**WHAT THE EXERCISE ASKS**
A word-for-word copy of the data is what's wanted, with no pictures.

**STORED DATA**

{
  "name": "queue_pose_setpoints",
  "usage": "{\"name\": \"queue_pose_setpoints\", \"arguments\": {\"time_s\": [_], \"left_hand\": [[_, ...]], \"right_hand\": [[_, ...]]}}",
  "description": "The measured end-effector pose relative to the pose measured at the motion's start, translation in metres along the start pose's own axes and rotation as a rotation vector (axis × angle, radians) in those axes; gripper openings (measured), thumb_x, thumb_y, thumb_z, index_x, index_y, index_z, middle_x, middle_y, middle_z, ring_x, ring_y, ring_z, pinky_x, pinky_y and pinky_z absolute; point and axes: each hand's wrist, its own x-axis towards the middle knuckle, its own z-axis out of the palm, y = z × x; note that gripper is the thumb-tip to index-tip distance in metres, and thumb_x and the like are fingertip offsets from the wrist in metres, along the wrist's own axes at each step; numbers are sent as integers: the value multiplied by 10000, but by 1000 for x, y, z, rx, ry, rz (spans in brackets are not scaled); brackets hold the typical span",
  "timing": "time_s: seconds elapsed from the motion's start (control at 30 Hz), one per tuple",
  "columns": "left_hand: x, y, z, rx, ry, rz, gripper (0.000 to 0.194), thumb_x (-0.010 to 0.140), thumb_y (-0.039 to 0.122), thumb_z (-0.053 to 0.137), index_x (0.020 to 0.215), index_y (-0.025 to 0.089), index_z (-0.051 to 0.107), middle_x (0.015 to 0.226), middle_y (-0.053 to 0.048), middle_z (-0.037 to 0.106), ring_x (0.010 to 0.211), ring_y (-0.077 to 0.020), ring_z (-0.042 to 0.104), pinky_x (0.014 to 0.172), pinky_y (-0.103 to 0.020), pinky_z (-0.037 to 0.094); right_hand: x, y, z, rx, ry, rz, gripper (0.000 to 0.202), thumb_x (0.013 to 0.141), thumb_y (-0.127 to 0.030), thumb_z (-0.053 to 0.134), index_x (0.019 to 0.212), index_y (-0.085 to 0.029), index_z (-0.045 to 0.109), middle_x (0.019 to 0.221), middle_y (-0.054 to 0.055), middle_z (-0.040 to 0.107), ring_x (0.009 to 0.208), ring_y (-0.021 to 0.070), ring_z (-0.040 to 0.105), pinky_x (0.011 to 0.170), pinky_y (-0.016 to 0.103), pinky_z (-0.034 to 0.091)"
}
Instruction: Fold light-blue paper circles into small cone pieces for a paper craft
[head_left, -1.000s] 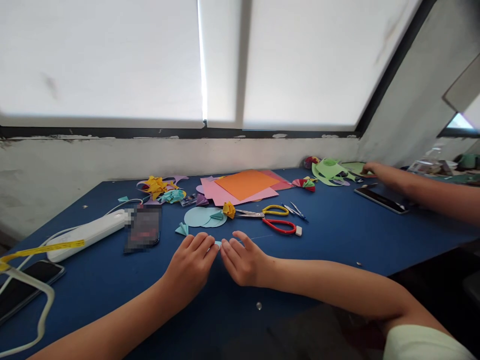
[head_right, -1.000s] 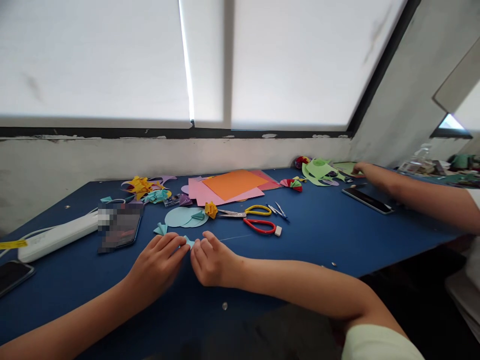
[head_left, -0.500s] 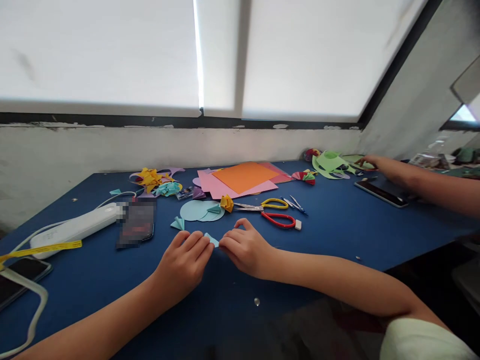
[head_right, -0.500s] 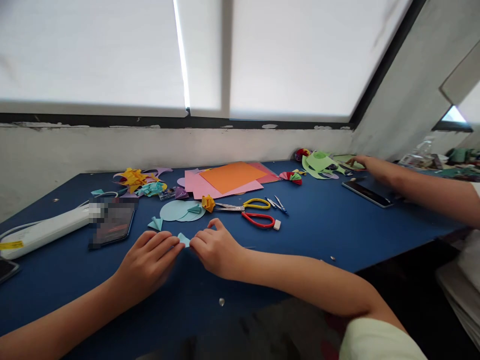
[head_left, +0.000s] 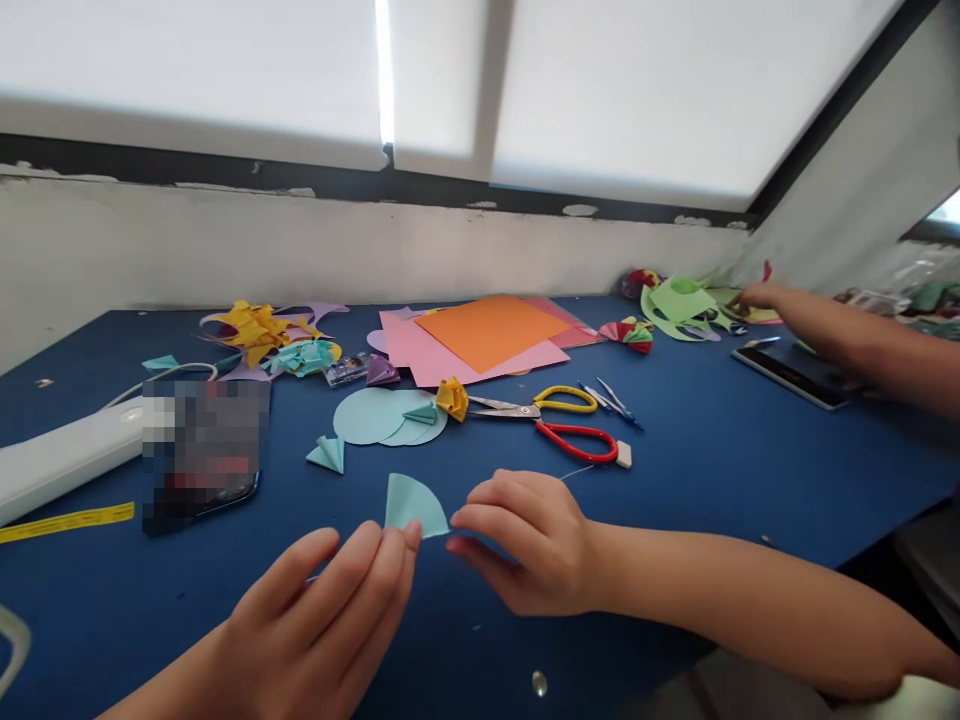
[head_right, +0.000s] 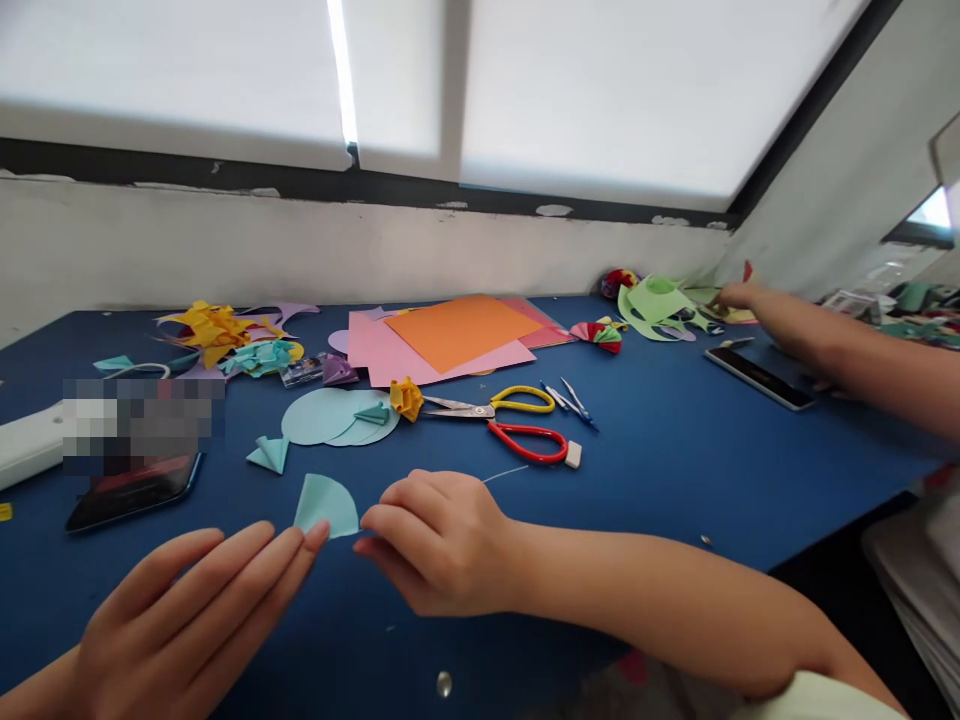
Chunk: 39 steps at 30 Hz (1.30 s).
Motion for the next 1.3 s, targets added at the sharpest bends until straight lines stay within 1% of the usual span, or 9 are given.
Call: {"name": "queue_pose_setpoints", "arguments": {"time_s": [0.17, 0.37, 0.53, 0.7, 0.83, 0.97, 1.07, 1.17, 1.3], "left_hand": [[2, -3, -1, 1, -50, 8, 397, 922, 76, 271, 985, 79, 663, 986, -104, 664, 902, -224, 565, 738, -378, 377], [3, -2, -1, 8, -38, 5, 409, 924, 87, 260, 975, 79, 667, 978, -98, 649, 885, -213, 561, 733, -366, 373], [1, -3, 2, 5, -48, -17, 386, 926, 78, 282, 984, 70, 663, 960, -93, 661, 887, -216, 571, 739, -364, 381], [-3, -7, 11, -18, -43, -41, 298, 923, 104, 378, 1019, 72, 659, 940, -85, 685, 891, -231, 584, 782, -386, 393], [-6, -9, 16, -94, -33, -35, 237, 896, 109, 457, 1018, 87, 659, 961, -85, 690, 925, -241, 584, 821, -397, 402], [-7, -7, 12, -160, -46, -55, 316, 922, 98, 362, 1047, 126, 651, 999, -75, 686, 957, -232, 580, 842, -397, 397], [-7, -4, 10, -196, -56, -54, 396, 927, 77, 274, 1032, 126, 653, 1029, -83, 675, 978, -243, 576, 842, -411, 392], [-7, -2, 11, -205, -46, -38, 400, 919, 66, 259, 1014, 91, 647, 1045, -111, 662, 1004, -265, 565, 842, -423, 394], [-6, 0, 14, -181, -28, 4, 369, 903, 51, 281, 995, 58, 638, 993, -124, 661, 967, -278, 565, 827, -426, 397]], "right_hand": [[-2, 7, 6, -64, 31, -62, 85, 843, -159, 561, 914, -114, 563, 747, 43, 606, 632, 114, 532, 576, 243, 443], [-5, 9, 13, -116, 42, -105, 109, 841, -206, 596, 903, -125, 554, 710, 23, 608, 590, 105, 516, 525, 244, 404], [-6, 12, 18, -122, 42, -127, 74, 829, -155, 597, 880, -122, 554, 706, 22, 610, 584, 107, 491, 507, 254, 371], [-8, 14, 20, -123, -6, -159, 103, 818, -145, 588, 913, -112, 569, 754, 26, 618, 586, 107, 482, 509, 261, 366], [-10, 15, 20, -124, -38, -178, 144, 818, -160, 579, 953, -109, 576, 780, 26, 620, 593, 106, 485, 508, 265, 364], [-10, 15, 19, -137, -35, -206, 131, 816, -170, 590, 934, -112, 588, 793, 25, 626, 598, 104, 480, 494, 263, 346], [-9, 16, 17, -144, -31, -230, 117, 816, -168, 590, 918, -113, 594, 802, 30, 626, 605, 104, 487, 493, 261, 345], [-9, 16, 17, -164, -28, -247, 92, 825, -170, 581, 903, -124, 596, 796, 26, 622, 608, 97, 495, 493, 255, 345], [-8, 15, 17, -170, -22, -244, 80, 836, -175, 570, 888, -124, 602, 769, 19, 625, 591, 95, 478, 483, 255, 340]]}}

**SOLUTION TO THIS EXERCISE**
{
  "name": "queue_pose_setpoints",
  "usage": "{\"name\": \"queue_pose_setpoints\", \"arguments\": {\"time_s\": [_], \"left_hand\": [[_, ...]], \"right_hand\": [[_, ...]]}}",
  "description": "The measured end-effector pose relative to the pose measured at the motion's start, translation in metres along the start pose's own axes and rotation as a rotation vector (axis × angle, radians) in those axes; gripper openings (measured), thumb_x, thumb_y, thumb_z, index_x, index_y, index_z, middle_x, middle_y, middle_z, ring_x, ring_y, ring_z, pinky_x, pinky_y and pinky_z absolute; point and axes: each hand's wrist, its own x-axis towards the middle knuckle, its own z-axis out of the palm, y = z × x; note that gripper is the thumb-tip to index-tip distance in metres, and thumb_x and the like are fingertip offsets from the wrist in metres, along the wrist's own axes at each step; numbers are sent as integers: the value multiplied by 10000, but by 1000 for x, y, z, rx, ry, rz (spans in brackets are not scaled); brackets hold the typical span",
  "timing": "time_s: seconds elapsed from the motion's start (control at 30 Hz), one per tuple",
  "columns": "left_hand: x, y, z, rx, ry, rz, gripper (0.000 to 0.194), thumb_x (-0.010 to 0.140), thumb_y (-0.039 to 0.122), thumb_z (-0.053 to 0.137), index_x (0.020 to 0.215), index_y (-0.025 to 0.089), index_z (-0.051 to 0.107), middle_x (0.015 to 0.226), middle_y (-0.053 to 0.048), middle_z (-0.037 to 0.106), ring_x (0.010 to 0.211), ring_y (-0.077 to 0.020), ring_z (-0.042 to 0.104), pinky_x (0.014 to 0.172), pinky_y (-0.103 to 0.020), pinky_z (-0.037 to 0.094); right_hand: x, y, z, rx, ry, rz, gripper (0.000 to 0.202), thumb_x (0.013 to 0.141), thumb_y (-0.127 to 0.030), thumb_z (-0.053 to 0.134), index_x (0.019 to 0.212), index_y (-0.085 to 0.029), index_z (-0.045 to 0.109), middle_x (0.019 to 0.221), middle_y (-0.054 to 0.055), middle_z (-0.040 to 0.107), ring_x (0.009 to 0.208), ring_y (-0.021 to 0.070), ring_z (-0.040 to 0.105), pinky_x (0.011 to 0.170), pinky_y (-0.016 to 0.103), pinky_z (-0.034 to 0.091)"
}
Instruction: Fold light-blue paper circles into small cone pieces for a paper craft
[head_left, -1.000s] 
[head_right, -1.000s] 
[head_left, -0.500s] 
[head_right, -0.500s] 
[head_left, +0.000s] 
[head_right, +0.000s] 
Chunk: 39 steps at 30 Hz (1.30 s).
Motion for the next 1.3 s, targets added at the sharpest bends until straight lines stay within 1% of the usual span, or 9 are given.
Call: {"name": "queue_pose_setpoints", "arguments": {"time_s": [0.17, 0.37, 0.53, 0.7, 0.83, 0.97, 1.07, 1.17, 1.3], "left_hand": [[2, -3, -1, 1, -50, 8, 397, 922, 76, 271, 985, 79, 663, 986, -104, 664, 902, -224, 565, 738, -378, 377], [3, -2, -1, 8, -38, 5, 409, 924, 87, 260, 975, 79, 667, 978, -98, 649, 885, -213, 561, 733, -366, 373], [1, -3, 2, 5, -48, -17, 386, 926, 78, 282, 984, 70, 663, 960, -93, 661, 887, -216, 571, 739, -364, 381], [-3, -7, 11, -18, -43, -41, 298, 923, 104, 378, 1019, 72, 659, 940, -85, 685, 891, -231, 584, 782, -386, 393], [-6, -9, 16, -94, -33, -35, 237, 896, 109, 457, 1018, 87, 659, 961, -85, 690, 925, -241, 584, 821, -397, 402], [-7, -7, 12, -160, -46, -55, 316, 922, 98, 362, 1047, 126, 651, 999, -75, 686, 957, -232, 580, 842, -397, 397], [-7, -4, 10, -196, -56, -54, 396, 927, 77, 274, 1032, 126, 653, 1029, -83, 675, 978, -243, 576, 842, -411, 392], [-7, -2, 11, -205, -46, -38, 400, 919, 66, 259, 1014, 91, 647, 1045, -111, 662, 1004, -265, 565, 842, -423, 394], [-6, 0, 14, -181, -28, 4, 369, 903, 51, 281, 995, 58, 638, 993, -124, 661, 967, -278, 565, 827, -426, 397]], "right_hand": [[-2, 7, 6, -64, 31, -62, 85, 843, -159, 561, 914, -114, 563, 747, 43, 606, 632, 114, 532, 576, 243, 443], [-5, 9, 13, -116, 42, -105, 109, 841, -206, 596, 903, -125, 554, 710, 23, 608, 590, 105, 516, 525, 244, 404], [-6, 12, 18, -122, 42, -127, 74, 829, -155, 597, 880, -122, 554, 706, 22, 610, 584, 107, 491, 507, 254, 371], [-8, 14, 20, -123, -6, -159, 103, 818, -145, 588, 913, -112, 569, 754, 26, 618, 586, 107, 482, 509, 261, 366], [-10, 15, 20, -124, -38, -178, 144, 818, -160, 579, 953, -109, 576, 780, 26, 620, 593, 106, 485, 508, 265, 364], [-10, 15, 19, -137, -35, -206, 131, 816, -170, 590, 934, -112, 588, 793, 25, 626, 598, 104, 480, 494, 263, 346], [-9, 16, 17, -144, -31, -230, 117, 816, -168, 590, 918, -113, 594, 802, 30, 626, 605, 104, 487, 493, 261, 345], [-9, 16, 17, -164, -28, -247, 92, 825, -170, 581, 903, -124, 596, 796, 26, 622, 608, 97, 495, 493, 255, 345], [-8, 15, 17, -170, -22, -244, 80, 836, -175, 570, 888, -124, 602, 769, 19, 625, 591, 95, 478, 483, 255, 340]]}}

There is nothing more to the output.